Les termes que je viens d’employer : « fantasme de toute-puissance », « omnipotence », ont été délibérément choisis pour permettre une comparaison avec l’ontogenèse, qui pourrait se révéler utile en l’occurrence. L’ingénieux psychanalyste Donald Winnicott a décrit l’univers du nourrisson comme un état dans lequel l’enfant obéit au besoin quasi ontologique de se prouver à lui-même que son environnement dépend de ses propres intentions. En détruisant les objets à sa portée, il veut démontrer que la réalité obéit à son pouvoir absolu 7. Ce qui m’intéresse dans ces observations, ce n’est pas leur degré d’exactitude empirique, mais seulement la question de savoir si elles peuvent en quelque manière contribuer à éclairer le propos de Hegel. Sans il est vrai se référer à l’ontogenèse, mais en considérant cependant le vécu du sujet observé, Hegel semble vouloir dire la même chose que Winnicott : en cédant à ses pulsions de consommation, ce sujet essaye de se donner la certitude individuelle que la réalité qui lui fait face n’est rien d’autre qu’un produit de son activité mentale, alors même qu’il découvre, selon les termes de Hegel, que le monde conserve son « autonomie », parce qu’il est indépendant de la perpétuation de ses composantes particulières. Chez Winnicott, le nourrisson arrive à sortir de sa phase omnipotente quand il apprend à voir dans sa mère ou dans la personne de référence un être qui réagit à ses actes destructeurs d’une manière intentionnellement différenciée. Selon les circonstances et l’humeur, la mère ou la personne de référence répondra tantôt avec compréhension, tantôt par une rebuffade aux attaques de l’enfant, de sorte que celui-ci va progressivement apprendre à accepter à côté de lui une autre source d’intentionnalité, dont il doit faire dépendre son emprise sur le monde. Ce raisonnement de Winnicott nous offre une clé pour comprendre la réflexion par laquelle Hegel cherche à expliquer le passage du deuxième au troisième stade de la conscience de soi.

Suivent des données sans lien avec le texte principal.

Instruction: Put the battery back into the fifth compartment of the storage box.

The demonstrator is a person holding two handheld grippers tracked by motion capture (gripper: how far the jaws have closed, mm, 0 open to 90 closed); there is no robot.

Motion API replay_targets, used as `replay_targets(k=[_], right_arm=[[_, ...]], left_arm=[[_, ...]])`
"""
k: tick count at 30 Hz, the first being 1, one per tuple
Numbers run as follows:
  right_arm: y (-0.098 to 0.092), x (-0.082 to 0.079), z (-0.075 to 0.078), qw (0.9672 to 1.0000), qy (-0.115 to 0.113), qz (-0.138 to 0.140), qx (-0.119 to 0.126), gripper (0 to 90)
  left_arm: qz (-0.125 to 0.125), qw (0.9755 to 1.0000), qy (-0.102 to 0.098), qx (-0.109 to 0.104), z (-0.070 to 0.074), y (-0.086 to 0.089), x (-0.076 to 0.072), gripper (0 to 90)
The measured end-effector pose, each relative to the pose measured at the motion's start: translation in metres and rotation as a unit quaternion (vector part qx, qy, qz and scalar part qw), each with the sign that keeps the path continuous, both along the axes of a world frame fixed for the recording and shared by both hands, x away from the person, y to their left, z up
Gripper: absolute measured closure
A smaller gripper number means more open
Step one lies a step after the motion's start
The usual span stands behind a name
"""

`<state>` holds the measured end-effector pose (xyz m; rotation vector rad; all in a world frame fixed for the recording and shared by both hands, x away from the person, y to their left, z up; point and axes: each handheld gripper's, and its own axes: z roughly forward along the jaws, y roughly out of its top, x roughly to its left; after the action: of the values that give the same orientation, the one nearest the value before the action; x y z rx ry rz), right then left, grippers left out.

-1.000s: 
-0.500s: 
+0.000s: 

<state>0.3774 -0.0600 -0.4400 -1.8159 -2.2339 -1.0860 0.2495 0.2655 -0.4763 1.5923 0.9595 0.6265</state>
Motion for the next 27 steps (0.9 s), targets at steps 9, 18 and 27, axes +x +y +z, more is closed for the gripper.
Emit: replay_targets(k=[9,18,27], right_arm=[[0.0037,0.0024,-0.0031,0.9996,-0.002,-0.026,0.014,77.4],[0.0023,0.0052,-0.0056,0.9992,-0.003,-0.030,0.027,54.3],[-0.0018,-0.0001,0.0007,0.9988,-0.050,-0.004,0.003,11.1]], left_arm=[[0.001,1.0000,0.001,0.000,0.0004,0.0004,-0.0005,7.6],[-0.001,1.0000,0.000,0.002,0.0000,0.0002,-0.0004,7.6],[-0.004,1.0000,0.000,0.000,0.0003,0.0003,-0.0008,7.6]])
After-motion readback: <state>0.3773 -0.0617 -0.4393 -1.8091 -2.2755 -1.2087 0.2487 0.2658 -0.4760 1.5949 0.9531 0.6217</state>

La phrase qui dans le texte de Hegel suit immédiatement le constat de l’échec du « désir » est sans doute la plus difficile que nous réserve le chapitre sur la « conscience de soi » ; sans que ce mouvement soit annoncé par l’observateur informé, il est affirmé ici que le sujet, pour accéder à la pleine conscience de soi, a besoin d’un vis-à-vis qui accomplit maintenant « sur lui » la négation que le sujet avait auparavant accomplie sur la réalité naturelle : « C’est pourquoi, en vertu de l’autonomie de l’objet, elle [la conscience de soi] ne peut parvenir à la satisfaction que dès lors que celui-ci accomplit lui-même la négation sur lui ; et il faut qu’il accomplisse cette négation de soi-même à même soi, car il est en soi le négatif, et doit nécessairement être pour l’autre ce qu’il est. » (p. 148 sq8) Il convient peut-être de commencer par se demander quel est ce besoin dont Hegel affirme qu’il ne peut être satisfait que dans les conditions d’une négation réciproque. Il ne peut plus s’agir de cette pulsion organique qui s’exprimait dans le « désir » précédemment analysé, puisque celui-ci trouvait déjà sa satisfaction dans la consommation du monde naturel ; malgré la déception qu’il s’infligeait à lui-même, le sujet parvenait du moins à tirer de la réalité, conformément à ses propres préférences, les matériaux susceptibles de satisfaire ses besoins animaux ou « érotiques ». Non, Hegel doit penser ici à un besoin plus profondément ancré, également contenu dans le « désir », un besoin que nous pouvons appeler « ontologique », parce qu’il a pour objet la confirmation d’une certaine conception du caractère ontologique de la réalité. Dans l’activité destructrice qui devait satisfaire son désir, le sujet cherchait à se conforter dans la certitude de la « nullité » du monde, de son caractère simplement produit. De ce besoin ontologique, qui a été précédemment déçu, Hegel affirme à présent qu’il ne peut être satisfait qu’aux deux conditions suivantes : le sujet qui l’éprouve doit d’une part rencontrer un élément de la réalité qui accomplisse spontanément sur lui-même la négation que le sujet accomplissait auparavant sur lui, et d’autre part ce premier sujet doit de son côté opérer une telle négation sur lui-même ou vis-à-vis de lui-même 9.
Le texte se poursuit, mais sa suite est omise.